Exercise brief: Go through the material line by line and copy each one with the word "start".

Supplied information:
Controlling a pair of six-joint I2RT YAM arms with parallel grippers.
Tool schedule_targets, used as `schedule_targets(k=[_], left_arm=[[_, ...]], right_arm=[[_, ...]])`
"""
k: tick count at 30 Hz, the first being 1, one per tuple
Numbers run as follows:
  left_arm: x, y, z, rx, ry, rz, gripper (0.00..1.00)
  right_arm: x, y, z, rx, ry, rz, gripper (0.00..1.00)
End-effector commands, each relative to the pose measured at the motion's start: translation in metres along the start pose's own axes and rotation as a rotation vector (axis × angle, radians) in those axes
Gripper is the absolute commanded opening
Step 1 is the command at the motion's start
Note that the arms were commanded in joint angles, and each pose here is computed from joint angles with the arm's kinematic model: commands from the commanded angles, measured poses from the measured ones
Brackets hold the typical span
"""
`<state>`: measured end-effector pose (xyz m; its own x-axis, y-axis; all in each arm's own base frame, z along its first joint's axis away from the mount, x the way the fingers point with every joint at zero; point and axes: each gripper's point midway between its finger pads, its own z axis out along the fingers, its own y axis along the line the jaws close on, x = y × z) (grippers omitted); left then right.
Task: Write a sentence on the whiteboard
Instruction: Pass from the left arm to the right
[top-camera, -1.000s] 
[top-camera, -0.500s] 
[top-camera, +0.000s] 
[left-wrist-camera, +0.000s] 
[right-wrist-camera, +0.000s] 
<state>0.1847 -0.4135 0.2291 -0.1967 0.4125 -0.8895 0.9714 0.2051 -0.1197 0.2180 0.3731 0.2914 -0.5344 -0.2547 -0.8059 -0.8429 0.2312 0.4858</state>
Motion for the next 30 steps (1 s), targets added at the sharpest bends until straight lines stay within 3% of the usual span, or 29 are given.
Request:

Output for this exercise:
End-effector commands, each relative to the pose measured at the motion's start: translation in metres along the start pose's own axes and rotation as a rotation vector (axis × angle, radians) in those axes
Step 1 is the command at the motion's start

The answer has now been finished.